I had to call my local phone company with a billing inquiry. I’ll confess at the outset, I’ve probably been an asshole on the phone in the past on at least one occasion. In the wake of goodness that the No Asshole Rule suggests and also after sitting in mindfulness meditation for 45 minutes, I approached this call with my buddhanature shining. I could have taken an angry, defensive approach, after all they are ripping me off. And while it was the case that the charges in question appeared exorbitant ($100 for two of those little plastic phone jacks) that doesn’t have to dictate the tenor of the approach. I reminded myself that if I was not successful having some of the charges reversed that I could politely say that I was not satisfied and request to talk to a superior. Rancor would not be necessary.
What followed surprised me. I had a very pleasant conversation with the customer service representative. When she saw the installation charges appearing on my bill 4 months after the work was done and, yes, $100 for two little phone jacks was exorbitant she credited all the charges without my having to ask. Of course our grandmothers knew this wisdom too: “You get more flies with honey than vinegar.”
The Buddha taught the “No Asshole Rule” 2500 years ago without calling it precisely that. He cautioned against the three poisons: Greed-Hatred-Delusion. These are the forces that make people act like assholes, whether temporarily in the moment or in a more enduring “certified” way. Greed reinforces a sense of separation from others that somehow “I” deserve more. Hatred is self-explanatory. Anger, hostility, contempt are all qualities that are provided by nature for dealing with actual threats that then get conditioned to and recruited for dealing with threats to our self-image. A lack of mindfulness may correspond to a lack of modulation around anger, hostility, and contempt. Ignorance is a lack of wisdom, and in this case a lack of understanding of the destructive effects of asshole behavior.

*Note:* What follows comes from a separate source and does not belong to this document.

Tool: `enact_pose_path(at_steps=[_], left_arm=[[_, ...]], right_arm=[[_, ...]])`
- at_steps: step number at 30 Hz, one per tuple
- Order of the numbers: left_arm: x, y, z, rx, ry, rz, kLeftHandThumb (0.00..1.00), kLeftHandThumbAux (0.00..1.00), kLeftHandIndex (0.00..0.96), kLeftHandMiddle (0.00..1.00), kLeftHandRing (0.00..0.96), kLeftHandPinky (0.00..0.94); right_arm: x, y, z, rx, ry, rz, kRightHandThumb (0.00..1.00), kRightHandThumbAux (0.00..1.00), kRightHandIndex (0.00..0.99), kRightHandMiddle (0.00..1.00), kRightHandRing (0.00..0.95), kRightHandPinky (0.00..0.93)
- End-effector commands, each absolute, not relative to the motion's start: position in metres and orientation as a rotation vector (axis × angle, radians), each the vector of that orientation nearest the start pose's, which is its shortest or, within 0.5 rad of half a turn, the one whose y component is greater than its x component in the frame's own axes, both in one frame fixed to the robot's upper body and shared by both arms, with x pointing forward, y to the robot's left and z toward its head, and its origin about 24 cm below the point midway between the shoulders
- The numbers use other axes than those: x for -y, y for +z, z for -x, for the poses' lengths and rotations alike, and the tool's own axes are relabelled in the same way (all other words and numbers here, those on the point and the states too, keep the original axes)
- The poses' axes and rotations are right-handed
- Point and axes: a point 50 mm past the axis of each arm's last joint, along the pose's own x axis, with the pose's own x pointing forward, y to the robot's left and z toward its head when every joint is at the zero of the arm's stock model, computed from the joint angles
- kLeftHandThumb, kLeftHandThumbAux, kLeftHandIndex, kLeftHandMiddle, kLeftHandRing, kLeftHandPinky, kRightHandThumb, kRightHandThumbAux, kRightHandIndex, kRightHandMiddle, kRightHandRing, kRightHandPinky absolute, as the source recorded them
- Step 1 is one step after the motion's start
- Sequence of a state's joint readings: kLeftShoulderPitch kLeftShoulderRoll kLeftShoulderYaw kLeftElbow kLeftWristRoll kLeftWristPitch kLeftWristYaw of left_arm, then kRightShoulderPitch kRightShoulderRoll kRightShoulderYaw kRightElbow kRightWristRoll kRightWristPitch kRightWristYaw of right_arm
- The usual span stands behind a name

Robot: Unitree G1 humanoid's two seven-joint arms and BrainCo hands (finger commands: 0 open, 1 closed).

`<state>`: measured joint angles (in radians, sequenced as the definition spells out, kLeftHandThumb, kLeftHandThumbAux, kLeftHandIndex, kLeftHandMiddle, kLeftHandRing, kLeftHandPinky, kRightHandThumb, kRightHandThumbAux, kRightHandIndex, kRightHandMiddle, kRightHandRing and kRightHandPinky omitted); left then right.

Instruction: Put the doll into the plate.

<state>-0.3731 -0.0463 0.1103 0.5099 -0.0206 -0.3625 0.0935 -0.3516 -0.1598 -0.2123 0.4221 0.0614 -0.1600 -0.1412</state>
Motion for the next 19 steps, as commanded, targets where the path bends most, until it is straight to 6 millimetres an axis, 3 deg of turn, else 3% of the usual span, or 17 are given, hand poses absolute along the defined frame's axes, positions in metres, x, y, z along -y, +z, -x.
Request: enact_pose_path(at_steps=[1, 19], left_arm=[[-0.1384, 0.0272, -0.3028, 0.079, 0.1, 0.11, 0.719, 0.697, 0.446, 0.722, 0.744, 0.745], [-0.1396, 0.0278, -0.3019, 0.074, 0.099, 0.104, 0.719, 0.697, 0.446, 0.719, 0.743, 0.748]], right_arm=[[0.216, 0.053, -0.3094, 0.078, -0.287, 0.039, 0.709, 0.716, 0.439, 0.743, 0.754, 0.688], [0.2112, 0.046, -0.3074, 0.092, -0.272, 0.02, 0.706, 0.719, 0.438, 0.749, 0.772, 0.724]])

This is karma. When we behave a certain way it has effects on people, including ourselves. If we go the asshole route there are a lot of karmic ramifications of such actions. If we go the benevolent route another set of effects arise. The evidence suggests that being nice, cooperative, and respectful is better for the bottom line. Being an asshole is expensive.
Sutton presents a case a highly profitable salesman who treated his subordinates with contempt. His company did an analysis of the costs associated with his behavior and came up with a tab of $160,000. They subsequently deducted this from his salary and bonuses. These costs included time spent by his manager, HR professional, executives, and outside counsel handling the fall-out of his behavior; the cost of recruiting and hiring a new administrative assistant, and anger management training.
No one can be empathicaly attuned 100% of the time. Most of us all fall victim, at times, to being an asshole. Mindfulness can help us move from greed, hatred, and delusion to generosity, loving friendliness, and wisdom. Mindfulness practice helps us to decondition angry ways of responding and be less reactive. It helps us to build a pause between stimulus and response and to be thoughtful in that pause.